▸ **Exercise requirements**: Every line with the string "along" in it belongs in your answer, so copy them all from the data.
= Beginning of Section =
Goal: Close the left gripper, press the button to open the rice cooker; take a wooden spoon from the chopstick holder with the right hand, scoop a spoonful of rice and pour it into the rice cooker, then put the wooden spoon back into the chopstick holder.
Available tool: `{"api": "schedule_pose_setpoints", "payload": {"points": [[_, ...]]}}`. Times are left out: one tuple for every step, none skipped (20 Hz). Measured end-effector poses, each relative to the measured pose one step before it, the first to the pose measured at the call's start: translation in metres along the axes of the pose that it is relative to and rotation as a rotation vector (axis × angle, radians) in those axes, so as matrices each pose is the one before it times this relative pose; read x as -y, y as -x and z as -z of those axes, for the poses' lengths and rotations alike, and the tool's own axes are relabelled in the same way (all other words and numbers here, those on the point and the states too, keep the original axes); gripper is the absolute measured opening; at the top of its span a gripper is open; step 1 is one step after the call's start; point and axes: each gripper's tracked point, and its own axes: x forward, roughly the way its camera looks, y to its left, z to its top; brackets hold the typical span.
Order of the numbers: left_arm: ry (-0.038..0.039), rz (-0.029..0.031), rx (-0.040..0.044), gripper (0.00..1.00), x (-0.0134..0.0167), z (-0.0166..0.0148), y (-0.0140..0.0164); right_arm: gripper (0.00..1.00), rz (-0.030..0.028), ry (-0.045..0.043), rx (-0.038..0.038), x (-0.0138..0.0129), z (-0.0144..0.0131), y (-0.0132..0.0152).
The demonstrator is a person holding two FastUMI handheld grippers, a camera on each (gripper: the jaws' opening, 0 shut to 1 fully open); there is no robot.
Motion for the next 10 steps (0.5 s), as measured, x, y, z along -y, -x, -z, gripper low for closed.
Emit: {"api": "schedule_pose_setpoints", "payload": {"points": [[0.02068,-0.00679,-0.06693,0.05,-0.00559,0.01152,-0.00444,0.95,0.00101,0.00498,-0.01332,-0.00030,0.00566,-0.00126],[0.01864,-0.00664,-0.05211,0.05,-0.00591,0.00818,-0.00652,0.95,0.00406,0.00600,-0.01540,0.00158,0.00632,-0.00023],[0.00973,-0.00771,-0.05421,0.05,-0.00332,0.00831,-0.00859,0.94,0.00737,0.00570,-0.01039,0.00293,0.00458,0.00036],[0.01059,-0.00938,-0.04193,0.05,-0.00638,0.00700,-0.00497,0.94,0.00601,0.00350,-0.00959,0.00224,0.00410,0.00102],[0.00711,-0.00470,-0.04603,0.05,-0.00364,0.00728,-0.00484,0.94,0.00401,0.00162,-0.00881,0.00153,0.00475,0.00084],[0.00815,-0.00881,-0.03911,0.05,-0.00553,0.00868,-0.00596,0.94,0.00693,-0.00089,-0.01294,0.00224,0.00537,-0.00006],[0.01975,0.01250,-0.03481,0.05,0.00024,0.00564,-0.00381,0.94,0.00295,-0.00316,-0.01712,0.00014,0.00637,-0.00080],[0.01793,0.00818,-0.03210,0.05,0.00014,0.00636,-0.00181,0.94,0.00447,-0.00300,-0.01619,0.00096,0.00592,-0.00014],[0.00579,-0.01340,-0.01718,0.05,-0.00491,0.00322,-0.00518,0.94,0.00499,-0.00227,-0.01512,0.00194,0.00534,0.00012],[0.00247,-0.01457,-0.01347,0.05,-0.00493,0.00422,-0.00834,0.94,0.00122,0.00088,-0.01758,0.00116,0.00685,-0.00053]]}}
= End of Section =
▸ **Solution for this exercise**:
Available tool: `{"api": "schedule_pose_setpoints", "payload": {"points": [[_, ...]]}}`. Times are left out: one tuple for every step, none skipped (20 Hz). Measured end-effector poses, each relative to the measured pose one step before it, the first to the pose measured at the call's start: translation in metres along the axes of the pose that it is relative to and rotation as a rotation vector (axis × angle, radians) in those axes, so as matrices each pose is the one before it times this relative pose; read x as -y, y as -x and z as -z of those axes, for the poses' lengths and rotations alike, and the tool's own axes are relabelled in the same way (all other words and numbers here, those on the point and the states too, keep the original axes); gripper is the absolute measured opening; at the top of its span a gripper is open; step 1 is one step after the call's start; point and axes: each gripper's tracked point, and its own axes: x forward, roughly the way its camera looks, y to its left, z to its top; brackets hold the typical span.
Motion for the next 10 steps (0.5 s), as measured, x, y, z along -y, -x, -z, gripper low for closed.

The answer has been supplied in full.